The impetus for such vituperation stems from the £3.5 million which Watkin personally recovered from the detritus of the business when it delisted from Aim and paid out the cash balances that were left. Well, there’s quite a long list of CEOs of internet vehicles that frittered away all the cash and others too that, like Watkin, came to their senses and retrieved what they possibly could for the shareholders before the bank account was bare (Watkins saved and distributed £34 million to shareholders). Watkin ruefully says, ‘Eight weeks after we floated I said it wouldn’t work and I wanted to give the £41 million back. I had to fight to get it closed down. I had a group of shareholders – I called them the Aerial Heads – that wanted to spend the money on what we’d said. I didn’t take a penny salary from the day we decided to close it down for the next 18 months.‘

The next big idea

At present Watkin is working on his latest good idea, well four ideas.

Globalpoint Technologies is marketing what it claims to be the smallest, lightest, most powerful and lowest power satellite tracking device worldwide. The company was started with technology developed in the Ukraine (it acquired the IPR in 2002). Apparently, telematics unit sales within the UK and elsewhere are climbing steeply and so mobile positioning and telematics systems are thought to be poised for growth in both the business-to-business and business-to-consumer environments.

OmPrompt offers a hosted platform that automates the ability to receive, translate and transmit messages in disparate formats between disparate devices and systems in any mode. As Watkin puts it: ‘Anything in, anything out.’ The hope is that this will improve the efficiency of supply chains as previous efforts have petered out on the rocks of data incompatibility and unclean messages which information systems are unable to process.

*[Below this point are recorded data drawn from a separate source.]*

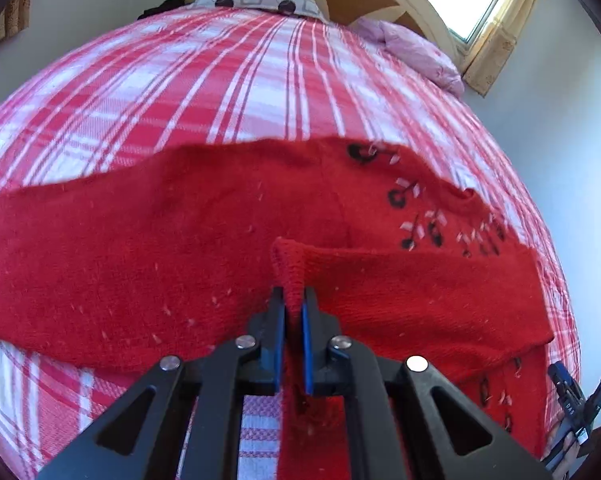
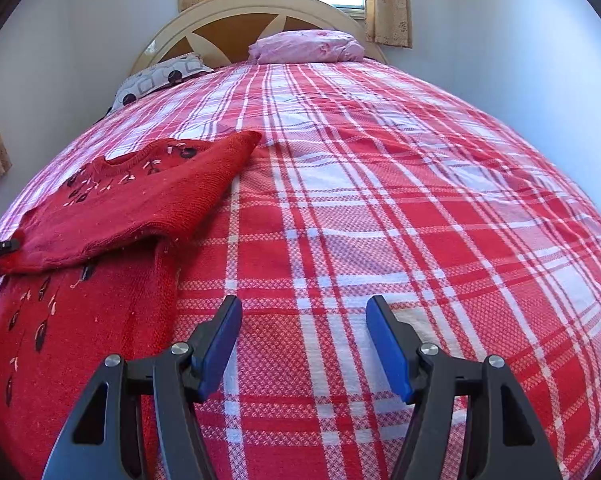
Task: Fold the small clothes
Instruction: 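Fold the gripped side across the body toward the right gripper, release, then reach to the sleeve cuff and grasp it with the left gripper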
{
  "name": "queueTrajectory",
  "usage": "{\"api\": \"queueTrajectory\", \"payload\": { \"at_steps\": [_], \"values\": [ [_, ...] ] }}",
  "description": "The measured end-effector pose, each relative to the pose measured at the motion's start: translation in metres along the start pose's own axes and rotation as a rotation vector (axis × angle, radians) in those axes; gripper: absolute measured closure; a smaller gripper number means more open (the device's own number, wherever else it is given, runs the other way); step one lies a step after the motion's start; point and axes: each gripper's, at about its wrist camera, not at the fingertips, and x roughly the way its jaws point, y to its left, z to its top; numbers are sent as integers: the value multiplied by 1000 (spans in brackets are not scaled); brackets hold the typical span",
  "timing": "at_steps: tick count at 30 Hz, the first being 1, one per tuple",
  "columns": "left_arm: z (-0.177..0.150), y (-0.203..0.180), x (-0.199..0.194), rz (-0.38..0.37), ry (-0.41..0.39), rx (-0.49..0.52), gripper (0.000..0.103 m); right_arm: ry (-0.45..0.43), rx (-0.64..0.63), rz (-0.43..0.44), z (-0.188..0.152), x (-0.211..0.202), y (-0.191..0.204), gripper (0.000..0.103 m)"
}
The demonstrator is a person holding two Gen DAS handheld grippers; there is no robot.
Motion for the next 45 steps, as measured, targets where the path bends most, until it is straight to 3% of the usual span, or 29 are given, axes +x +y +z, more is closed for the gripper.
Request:
{"api": "queueTrajectory", "payload": {
  "at_steps": [3, 7, 10, 13, 15, 18, 23, 27, 28, 31, 33, 35, 39, 41, 45],
  "values": [
    [-5, 2, -2, -14, -17, -13, 88, -39, -58, 1, 12, -15, 14, 38],
    [-6, 3, -3, -16, -17, -10, 86, -103, -192, 99, 44, -33, 61, 38],
    [-9, 1, -6, -10, -25, 1, 75, -68, -281, 201, 60, -20, 100, 38],
    [-13, -6, -6, 9, -40, 40, 64, 17, -352, 176, 59, 12, 124, 38],
    [-17, -12, -8, 19, -51, 75, 53, 117, -338, 134, 50, 40, 121, 38],
    [-24, -19, -9, 42, -68, 131, 34, 111, -286, 167, 42, 44, 105, 37],
    [-31, -25, -4, 69, -85, 202, 27, 122, -368, 119, 44, 30, 114, 37],
    [-34, -25, -5, 56, -96, 212, 17, 17, -317, 170, 68, 6, 123, 35],
    [-34, -25, -5, 47, -96, 206, 15, 4, -308, 168, 72, 7, 126, 30],
    [-34, -21, -6, 14, -94, 190, 12, 72, -281, 150, 77, 36, 135, 27],
    [-34, -21, -6, 3, -97, 185, 12, 193, -233, 124, 68, 69, 132, 27],
    [-35, -20, -8, -11, -104, 174, 12, 149, -202, 131, 64, 67, 129, 25],
    [-37, -5, -23, -48, -127, 104, 12, 124, -237, 60, 65, 49, 138, 25],
    [-40, 4, -30, -52, -131, 73, 12, 78, -260, 78, 67, 32, 147, 25],
    [-47, 37, -51, 29, -154, 1, 8, 47, -310, 159, 57, 11, 178, 25]
  ]
}}
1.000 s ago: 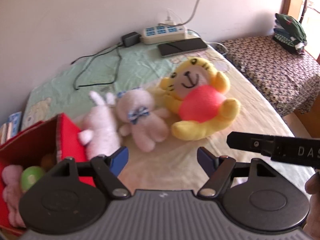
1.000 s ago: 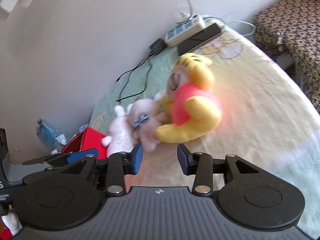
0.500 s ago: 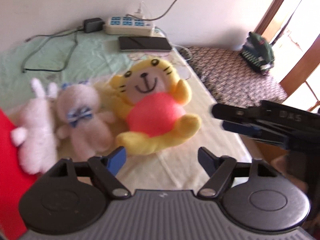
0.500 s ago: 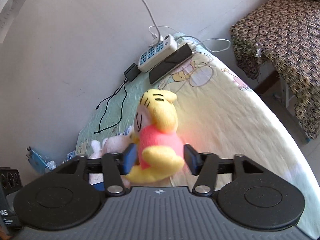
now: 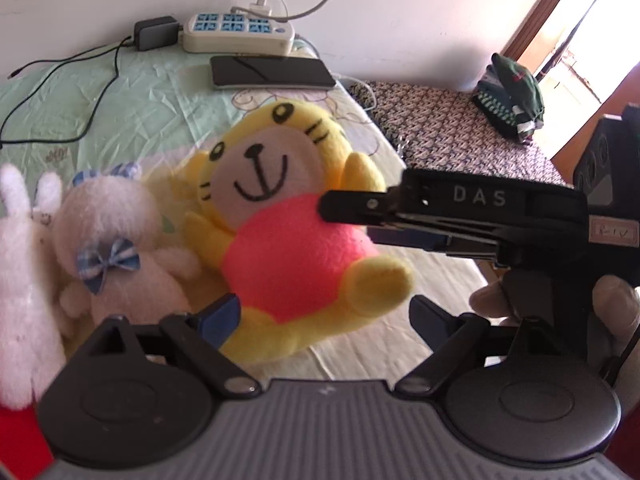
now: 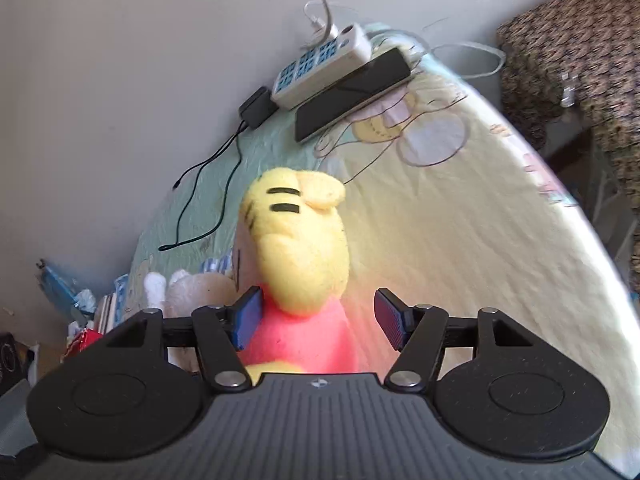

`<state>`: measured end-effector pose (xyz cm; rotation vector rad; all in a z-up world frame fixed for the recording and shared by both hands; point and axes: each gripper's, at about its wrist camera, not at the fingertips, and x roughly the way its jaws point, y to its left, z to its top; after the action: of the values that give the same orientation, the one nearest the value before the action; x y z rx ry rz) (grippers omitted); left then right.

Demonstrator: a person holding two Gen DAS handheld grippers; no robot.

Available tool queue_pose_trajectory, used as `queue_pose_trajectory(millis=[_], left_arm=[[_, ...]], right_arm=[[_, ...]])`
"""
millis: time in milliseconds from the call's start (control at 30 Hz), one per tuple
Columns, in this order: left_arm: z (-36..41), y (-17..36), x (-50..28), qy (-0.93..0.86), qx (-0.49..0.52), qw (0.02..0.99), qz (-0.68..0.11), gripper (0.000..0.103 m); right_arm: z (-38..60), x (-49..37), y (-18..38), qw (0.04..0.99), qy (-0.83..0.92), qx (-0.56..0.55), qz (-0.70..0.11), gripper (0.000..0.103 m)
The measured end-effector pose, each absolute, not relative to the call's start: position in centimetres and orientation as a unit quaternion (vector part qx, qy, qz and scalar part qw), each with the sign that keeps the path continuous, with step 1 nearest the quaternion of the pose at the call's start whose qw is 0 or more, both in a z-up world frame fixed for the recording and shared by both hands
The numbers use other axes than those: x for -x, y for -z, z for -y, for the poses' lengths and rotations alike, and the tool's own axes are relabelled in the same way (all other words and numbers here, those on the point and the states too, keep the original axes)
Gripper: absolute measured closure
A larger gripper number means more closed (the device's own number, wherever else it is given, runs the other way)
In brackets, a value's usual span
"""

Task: Organize objects
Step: 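Carry the yellow tiger plush with the right gripper into the red box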

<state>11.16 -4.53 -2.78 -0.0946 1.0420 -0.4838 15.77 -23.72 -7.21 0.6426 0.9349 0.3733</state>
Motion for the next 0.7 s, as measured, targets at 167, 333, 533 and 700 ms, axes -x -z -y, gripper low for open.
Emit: queue_pose_trajectory(millis=[167, 333, 533, 700], left_arm=[[4.3, 4.4, -12.3, 0.225, 0.049, 0.83, -0.507, 0.015], [4.3, 4.2, -12.1, 0.234, 0.05, 0.83, -0.503, 0.021], [4.7, 2.4, -9.5, 0.262, 0.043, 0.829, -0.493, 0.022], [4.4, 0.2, -6.4, 0.276, 0.041, 0.835, -0.473, 0.022]], right_arm=[[23.0, -16.6, 8.5, 0.792, -0.215, -0.353, -0.451, 0.048], [22.8, -15.6, 8.0, 0.787, -0.228, -0.364, -0.443, 0.057], [22.9, -11.9, 5.5, 0.81, -0.238, -0.331, -0.422, 0.058], [22.9, -8.3, 3.4, 0.821, -0.241, -0.33, -0.399, 0.058]])
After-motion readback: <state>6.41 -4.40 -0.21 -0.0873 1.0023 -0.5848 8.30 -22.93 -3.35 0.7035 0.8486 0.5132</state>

The plan is to put these two businesses together and to float them on AIM next summer. The combined business will look to raise £5 million cash to roll out the products.

Idea three is Skin Salveation. This is a pharmaceutical research business that has developed a range of treatments for eczema and psoriasis.

Finally, there’s D1Oils, which Watkin describes as his main business. Its website entices visitors to ‘Take a walk in our bio-diesel forest growing 2 billion litres of sustainable environmentally friendly fuel per year.’ D1’s mission statement says that its intention is to establish D1 as the benchmark global brand for biodiesel, controlling the supply of 50 per cent of the capital equipment and 100 million tones of feedstock to the biodiesel market annually. To achieve all this, the company has several projects on the go across the world, including in South Africa and Egypt. In Egypt, for example, it is looking at developing oil-bearing feedstocks on 700 acres of reclaimed desert.

Making a difference

At the bottom of Watkin’s CV, he puts one of his interests as ‘making a difference’. A definition of how that’s achieved is that he’s the man that can get an idea through from first twinkling to a tangible format. Ideas get dimmed by the risk-avoiders that surround entrepreneurs but Watkin has the energy, enthusiasm and commitment to keep going despite the doubters. ‘I find the opportunity and put together a team. Now I just keep the name of a good person in the back of my head. I look for the opportunities to fit people in. I make sure the ideas survive – I ensure the light bulb stays on. It’s very draining to keep an idea afloat and stay buoyant.’